#### PROMPT:
Each line of the records that includes "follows" should be found and copied.

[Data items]
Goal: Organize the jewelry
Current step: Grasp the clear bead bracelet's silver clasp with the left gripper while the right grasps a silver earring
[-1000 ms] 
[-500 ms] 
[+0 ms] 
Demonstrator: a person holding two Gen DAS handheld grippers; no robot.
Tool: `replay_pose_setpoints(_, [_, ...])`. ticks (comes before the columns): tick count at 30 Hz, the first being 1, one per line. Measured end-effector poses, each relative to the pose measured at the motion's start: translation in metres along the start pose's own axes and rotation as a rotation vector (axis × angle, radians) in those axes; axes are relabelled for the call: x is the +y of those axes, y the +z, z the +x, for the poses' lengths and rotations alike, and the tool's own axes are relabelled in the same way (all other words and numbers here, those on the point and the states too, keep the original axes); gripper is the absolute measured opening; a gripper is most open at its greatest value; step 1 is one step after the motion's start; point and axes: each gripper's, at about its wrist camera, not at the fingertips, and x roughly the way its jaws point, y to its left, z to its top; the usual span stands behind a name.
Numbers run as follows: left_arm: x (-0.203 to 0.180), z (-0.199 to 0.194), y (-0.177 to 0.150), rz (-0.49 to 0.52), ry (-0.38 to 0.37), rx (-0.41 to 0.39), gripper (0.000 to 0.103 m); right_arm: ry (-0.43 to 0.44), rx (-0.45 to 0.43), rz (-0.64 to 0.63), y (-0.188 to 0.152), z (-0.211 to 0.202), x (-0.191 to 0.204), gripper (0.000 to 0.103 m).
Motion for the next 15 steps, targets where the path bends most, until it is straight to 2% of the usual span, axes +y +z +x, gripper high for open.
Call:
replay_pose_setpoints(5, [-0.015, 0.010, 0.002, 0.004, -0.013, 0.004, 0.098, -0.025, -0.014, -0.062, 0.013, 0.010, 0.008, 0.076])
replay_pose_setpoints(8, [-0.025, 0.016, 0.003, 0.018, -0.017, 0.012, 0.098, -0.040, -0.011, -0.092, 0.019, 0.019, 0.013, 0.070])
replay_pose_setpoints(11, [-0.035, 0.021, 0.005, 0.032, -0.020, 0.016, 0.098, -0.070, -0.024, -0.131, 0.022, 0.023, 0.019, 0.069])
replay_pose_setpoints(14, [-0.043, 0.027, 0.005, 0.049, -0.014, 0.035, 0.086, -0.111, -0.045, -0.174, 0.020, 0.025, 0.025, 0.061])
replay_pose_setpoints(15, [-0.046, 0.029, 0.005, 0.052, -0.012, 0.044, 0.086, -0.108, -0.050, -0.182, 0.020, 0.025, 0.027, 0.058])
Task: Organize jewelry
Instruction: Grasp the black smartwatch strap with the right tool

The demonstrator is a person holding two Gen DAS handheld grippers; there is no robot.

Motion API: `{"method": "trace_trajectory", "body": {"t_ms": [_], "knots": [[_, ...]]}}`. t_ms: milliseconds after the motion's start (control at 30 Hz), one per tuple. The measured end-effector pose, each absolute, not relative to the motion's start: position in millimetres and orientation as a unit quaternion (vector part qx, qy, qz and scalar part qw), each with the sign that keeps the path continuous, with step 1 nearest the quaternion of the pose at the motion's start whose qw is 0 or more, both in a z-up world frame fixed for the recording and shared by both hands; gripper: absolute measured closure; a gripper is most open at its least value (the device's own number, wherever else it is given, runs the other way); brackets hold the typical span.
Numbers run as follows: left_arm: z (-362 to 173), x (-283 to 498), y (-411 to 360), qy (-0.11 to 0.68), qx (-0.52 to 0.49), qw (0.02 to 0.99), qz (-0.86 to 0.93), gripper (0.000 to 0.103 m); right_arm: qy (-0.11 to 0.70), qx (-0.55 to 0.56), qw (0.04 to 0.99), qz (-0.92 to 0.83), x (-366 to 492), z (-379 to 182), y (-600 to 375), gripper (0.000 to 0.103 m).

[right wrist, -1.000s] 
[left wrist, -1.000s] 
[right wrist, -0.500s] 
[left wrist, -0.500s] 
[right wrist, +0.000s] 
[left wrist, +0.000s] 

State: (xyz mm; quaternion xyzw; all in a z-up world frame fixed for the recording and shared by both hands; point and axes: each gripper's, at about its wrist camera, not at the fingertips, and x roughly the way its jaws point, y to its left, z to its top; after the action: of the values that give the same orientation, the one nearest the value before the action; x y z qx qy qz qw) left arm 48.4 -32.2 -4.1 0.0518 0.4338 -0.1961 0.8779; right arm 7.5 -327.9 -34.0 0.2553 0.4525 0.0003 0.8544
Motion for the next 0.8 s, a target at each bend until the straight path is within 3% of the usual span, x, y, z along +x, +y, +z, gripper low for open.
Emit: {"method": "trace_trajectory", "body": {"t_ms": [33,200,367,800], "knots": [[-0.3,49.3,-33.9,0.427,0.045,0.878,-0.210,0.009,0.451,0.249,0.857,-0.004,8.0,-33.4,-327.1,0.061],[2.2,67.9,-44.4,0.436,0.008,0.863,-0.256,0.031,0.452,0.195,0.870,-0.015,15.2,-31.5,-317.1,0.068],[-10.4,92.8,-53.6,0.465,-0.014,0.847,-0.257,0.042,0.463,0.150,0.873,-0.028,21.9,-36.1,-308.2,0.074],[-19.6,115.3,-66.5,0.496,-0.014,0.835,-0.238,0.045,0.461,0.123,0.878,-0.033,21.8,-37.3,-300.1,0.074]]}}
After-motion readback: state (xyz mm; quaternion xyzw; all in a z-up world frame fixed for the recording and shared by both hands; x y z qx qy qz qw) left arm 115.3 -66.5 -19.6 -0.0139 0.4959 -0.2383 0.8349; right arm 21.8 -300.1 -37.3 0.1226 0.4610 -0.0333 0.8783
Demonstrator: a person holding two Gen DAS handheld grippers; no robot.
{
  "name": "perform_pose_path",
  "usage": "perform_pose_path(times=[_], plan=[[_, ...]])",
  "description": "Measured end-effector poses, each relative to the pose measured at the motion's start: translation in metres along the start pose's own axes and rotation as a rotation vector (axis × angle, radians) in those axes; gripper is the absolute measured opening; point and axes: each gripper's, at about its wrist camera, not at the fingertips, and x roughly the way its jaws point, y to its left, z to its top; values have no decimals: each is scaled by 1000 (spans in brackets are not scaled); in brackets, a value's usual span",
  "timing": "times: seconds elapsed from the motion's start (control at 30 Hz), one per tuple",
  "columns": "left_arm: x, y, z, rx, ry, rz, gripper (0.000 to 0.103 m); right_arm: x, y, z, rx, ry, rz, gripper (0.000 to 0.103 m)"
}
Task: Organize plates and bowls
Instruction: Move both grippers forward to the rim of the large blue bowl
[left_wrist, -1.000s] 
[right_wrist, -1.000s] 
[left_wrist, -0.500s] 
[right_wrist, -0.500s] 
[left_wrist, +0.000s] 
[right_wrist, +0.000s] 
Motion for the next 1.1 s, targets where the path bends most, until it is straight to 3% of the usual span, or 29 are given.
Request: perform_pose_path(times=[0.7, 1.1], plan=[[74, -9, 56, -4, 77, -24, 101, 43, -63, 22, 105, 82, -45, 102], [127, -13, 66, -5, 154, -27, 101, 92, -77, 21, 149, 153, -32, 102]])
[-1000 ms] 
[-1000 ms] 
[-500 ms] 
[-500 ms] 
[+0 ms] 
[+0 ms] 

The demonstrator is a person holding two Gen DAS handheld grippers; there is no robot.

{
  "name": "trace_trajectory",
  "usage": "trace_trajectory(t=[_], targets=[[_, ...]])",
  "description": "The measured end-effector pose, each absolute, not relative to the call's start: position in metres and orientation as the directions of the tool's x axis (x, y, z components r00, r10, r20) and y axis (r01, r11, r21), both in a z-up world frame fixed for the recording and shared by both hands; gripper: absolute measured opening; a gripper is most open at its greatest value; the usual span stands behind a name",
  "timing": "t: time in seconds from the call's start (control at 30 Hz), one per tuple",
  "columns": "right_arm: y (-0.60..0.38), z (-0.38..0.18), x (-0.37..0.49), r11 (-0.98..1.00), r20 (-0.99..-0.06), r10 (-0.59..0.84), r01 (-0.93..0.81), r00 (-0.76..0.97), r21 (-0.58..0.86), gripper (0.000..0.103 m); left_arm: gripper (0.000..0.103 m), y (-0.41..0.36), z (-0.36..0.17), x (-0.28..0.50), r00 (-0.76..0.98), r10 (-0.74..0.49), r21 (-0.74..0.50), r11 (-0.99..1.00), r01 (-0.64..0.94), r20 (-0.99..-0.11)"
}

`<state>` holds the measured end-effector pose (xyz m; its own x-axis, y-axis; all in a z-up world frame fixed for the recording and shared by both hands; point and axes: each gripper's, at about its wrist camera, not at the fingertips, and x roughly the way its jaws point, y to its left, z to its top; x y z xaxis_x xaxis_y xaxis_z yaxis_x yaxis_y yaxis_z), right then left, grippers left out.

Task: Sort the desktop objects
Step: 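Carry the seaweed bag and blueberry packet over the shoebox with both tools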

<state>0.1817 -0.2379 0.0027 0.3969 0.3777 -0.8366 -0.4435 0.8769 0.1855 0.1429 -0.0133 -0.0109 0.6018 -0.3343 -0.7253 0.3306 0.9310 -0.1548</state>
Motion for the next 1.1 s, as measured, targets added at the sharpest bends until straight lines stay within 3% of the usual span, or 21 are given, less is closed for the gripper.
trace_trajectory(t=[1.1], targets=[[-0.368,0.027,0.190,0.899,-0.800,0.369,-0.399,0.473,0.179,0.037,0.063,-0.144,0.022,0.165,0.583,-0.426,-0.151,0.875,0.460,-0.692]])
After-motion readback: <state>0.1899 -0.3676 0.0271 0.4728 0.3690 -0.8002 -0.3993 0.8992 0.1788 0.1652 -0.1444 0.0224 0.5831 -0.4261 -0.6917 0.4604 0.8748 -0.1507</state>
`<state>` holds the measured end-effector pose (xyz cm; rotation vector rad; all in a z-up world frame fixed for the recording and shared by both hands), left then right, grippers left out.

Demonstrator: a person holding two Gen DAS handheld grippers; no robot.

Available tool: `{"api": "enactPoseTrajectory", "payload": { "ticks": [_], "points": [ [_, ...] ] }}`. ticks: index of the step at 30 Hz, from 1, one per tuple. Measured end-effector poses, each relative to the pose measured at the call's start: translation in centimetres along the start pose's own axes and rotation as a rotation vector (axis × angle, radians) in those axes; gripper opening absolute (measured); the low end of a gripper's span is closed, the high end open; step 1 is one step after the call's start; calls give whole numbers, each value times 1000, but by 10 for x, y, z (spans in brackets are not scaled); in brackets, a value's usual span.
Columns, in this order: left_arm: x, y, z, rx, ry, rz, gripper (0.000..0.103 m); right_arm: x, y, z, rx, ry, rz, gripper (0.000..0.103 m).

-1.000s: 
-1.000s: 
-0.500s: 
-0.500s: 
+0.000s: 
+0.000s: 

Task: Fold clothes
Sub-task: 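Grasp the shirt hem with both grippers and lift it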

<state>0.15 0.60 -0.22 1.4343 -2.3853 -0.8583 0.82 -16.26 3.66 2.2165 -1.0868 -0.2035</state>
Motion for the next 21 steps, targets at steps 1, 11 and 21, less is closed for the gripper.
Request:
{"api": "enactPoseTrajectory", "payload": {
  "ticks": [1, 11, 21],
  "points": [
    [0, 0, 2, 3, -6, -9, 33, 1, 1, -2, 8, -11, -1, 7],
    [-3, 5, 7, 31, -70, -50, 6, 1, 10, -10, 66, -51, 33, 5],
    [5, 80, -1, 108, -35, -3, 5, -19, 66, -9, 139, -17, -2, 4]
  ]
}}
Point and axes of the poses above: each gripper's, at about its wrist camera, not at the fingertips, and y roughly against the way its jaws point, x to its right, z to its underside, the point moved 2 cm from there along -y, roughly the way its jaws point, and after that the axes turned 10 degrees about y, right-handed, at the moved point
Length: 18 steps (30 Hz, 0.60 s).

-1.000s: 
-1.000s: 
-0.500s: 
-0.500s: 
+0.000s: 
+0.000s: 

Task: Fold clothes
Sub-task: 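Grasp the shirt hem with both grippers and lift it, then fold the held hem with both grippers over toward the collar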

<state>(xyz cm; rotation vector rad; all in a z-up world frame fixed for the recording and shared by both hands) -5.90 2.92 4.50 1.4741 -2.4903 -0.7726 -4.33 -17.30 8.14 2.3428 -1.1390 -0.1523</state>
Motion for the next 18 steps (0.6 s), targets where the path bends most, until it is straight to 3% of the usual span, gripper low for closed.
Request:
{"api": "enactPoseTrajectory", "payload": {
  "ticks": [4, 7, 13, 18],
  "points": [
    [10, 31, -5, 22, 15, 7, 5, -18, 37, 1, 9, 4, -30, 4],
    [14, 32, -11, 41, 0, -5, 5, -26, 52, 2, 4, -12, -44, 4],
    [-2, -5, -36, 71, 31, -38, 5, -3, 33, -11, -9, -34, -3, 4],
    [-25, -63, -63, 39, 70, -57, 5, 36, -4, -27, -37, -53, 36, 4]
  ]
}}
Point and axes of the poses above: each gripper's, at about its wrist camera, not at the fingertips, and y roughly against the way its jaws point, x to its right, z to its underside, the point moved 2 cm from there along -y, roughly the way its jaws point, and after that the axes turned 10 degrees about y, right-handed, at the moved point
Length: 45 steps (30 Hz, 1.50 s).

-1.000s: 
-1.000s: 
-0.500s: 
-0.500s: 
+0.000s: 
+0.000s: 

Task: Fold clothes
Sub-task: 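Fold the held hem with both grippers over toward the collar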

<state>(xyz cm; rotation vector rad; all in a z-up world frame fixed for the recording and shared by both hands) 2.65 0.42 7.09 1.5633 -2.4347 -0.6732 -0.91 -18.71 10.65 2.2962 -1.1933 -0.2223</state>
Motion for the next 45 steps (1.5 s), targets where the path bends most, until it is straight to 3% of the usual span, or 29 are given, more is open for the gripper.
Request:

#### OUTPUT BELOW:
Numbers run as follows: left_arm: x (-0.203 to 0.180), z (-0.199 to 0.194), y (-0.177 to 0.150), rz (-0.49 to 0.52), ry (-0.38 to 0.37), rx (-0.41 to 0.39), gripper (0.000 to 0.103 m); right_arm: ry (-0.43 to 0.44), rx (-0.45 to 0.43), rz (-0.64 to 0.63), y (-0.188 to 0.152), z (-0.211 to 0.202), x (-0.191 to 0.204), gripper (0.000 to 0.103 m).
Numbers run as follows: left_arm: z (-362 to 173), x (-283 to 498), y (-411 to 360), qy (-0.11 to 0.68), qx (-0.52 to 0.49), qw (0.02 to 0.99), qz (-0.86 to 0.93), gripper (0.000 to 0.103 m); right_arm: qy (-0.11 to 0.70), qx (-0.55 to 0.56), qw (0.04 to 0.99), qz (-0.92 to 0.83), x (-366 to 492), z (-379 to 182), y (-600 to 375), gripper (0.000 to 0.103 m).

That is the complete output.